◆ Your instructions: Pull every line from the records that has the word "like" in it.

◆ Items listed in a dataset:
- - - - - - -
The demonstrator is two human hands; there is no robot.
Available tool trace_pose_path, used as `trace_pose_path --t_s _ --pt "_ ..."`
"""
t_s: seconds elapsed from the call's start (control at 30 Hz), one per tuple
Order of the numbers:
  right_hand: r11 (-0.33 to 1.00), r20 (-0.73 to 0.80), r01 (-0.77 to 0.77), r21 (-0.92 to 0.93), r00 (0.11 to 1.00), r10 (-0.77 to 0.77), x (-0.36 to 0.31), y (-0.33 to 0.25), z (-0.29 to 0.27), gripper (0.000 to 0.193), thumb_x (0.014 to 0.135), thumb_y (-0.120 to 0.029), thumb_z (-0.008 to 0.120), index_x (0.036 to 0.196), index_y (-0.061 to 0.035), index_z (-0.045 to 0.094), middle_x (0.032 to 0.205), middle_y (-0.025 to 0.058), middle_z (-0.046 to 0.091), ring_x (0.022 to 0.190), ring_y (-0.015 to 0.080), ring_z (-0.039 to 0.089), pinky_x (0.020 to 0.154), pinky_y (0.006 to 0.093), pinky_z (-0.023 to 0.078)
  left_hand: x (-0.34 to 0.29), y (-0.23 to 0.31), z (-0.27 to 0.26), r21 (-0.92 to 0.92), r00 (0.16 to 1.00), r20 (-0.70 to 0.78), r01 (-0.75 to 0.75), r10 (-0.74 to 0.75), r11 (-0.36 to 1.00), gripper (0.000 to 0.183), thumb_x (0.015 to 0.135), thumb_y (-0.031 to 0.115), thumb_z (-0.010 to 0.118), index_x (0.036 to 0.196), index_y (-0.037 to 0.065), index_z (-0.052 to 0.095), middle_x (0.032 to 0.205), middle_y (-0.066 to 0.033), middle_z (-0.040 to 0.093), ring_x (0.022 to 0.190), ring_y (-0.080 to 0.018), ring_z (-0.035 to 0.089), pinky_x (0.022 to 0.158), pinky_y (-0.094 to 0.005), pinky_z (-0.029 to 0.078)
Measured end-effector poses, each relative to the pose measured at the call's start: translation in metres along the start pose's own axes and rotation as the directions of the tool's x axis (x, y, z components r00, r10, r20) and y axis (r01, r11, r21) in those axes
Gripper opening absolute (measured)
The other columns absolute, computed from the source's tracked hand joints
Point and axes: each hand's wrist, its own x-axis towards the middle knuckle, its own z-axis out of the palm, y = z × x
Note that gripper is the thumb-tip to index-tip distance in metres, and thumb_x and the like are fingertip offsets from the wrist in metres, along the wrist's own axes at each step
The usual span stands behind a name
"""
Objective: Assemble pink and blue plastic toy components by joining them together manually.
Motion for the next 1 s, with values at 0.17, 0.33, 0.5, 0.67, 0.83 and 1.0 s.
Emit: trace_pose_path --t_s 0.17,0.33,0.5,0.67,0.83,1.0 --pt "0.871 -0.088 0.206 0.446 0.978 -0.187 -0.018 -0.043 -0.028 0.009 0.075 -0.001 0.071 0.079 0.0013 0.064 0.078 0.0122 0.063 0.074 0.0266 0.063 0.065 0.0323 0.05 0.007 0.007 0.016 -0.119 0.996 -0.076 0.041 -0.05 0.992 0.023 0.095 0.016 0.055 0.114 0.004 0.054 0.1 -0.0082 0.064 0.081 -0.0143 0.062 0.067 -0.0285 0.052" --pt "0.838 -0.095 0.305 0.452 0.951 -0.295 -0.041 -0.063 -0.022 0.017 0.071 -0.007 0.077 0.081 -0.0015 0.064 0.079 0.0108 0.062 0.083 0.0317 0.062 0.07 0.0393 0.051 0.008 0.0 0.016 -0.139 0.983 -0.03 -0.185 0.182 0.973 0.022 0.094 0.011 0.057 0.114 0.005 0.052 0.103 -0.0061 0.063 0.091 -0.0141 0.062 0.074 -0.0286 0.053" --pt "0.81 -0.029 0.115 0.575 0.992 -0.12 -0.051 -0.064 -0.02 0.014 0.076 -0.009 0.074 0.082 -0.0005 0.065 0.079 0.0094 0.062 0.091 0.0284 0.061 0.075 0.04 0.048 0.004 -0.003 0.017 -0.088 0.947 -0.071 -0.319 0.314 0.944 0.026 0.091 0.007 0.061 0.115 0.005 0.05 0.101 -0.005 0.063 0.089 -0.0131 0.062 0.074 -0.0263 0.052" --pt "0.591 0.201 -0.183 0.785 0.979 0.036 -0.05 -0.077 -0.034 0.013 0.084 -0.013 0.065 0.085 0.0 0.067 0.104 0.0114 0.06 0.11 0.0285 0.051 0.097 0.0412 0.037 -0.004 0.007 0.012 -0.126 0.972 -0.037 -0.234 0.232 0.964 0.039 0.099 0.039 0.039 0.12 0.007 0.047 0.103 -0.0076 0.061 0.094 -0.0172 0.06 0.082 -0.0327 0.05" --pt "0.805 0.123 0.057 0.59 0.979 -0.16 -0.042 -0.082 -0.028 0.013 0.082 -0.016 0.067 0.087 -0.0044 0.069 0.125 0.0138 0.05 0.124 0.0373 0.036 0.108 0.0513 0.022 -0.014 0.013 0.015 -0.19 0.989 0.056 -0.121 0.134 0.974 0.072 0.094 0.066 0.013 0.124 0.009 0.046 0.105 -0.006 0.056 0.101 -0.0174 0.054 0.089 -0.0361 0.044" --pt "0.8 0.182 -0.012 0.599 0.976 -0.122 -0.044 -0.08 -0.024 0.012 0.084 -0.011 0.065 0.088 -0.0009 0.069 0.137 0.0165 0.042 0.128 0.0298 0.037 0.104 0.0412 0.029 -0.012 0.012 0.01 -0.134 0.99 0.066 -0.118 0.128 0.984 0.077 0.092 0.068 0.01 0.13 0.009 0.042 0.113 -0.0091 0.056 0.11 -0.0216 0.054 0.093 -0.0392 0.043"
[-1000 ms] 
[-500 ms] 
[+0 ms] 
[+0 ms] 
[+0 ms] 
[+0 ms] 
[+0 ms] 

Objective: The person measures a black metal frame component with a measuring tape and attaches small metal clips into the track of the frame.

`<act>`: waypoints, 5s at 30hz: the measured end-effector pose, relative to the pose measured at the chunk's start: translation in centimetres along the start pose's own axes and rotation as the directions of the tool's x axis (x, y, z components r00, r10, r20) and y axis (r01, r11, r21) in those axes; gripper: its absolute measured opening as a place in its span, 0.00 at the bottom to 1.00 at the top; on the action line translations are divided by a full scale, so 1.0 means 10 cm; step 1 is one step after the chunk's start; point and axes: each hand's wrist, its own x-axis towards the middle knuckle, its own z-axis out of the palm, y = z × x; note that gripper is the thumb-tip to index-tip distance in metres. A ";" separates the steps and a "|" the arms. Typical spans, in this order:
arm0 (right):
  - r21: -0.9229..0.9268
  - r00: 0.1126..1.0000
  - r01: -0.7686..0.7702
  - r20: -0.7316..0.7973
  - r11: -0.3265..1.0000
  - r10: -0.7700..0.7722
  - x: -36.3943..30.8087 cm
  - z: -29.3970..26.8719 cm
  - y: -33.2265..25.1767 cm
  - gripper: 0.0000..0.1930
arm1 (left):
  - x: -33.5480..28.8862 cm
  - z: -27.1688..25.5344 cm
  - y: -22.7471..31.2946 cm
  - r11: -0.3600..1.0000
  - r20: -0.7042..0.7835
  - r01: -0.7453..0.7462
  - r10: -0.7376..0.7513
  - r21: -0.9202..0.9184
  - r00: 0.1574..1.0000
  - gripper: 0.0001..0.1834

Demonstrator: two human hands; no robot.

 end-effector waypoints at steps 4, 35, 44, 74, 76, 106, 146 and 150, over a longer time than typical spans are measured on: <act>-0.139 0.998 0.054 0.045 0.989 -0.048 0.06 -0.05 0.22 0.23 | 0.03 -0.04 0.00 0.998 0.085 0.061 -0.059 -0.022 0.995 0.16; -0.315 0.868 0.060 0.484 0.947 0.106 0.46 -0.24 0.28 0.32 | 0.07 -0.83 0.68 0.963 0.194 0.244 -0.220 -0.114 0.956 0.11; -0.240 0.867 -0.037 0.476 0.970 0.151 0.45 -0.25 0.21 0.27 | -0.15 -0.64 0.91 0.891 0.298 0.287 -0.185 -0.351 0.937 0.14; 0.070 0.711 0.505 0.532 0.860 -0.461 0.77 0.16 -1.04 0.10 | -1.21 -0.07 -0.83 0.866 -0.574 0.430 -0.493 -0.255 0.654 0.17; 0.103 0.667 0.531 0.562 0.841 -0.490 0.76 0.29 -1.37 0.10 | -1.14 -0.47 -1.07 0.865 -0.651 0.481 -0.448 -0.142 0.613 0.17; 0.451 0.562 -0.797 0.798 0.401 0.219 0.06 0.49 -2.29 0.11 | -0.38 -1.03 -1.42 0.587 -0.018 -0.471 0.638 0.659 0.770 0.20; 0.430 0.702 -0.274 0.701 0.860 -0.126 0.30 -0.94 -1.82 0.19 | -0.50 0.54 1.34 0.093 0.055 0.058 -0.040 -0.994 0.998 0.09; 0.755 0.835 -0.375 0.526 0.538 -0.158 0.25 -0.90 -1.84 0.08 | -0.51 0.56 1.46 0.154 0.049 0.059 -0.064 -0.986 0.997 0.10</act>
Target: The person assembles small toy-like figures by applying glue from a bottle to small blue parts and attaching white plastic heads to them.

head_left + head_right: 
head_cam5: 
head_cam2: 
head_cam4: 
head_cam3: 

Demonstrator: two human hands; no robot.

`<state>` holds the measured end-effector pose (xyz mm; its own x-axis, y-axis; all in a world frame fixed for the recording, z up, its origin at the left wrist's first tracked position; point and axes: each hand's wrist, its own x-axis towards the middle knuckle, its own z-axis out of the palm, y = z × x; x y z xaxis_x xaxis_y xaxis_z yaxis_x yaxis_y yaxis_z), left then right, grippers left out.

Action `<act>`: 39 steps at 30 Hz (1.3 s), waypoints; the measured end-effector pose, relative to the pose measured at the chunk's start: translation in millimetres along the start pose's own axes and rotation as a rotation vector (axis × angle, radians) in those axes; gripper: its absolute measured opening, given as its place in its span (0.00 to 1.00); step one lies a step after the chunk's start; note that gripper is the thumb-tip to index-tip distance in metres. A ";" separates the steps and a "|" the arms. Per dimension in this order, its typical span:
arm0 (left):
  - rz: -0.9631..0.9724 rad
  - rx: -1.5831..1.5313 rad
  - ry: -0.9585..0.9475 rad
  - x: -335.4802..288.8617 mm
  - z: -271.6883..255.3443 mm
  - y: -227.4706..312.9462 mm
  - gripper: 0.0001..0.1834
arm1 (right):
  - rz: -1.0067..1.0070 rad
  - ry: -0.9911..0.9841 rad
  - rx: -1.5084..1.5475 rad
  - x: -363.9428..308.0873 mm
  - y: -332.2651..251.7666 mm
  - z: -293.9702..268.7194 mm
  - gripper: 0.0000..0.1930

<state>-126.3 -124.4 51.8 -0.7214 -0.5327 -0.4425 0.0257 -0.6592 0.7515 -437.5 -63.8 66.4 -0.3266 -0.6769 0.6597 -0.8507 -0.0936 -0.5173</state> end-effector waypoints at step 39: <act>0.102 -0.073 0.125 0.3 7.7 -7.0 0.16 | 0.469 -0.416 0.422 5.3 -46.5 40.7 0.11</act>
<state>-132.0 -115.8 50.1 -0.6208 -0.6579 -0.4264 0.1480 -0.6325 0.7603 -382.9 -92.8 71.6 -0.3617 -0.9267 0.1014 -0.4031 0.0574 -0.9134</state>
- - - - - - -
◆ Response to this task:
Note that gripper is the thumb-tip to index-tip distance in metres, and thumb_x and the like are fingertip offsets from the wrist in metres, along the wrist's own axes at each step
Target: The person assembles small toy-like figures by applying glue from a bottle to small blue parts and attaching white plastic heads to them.

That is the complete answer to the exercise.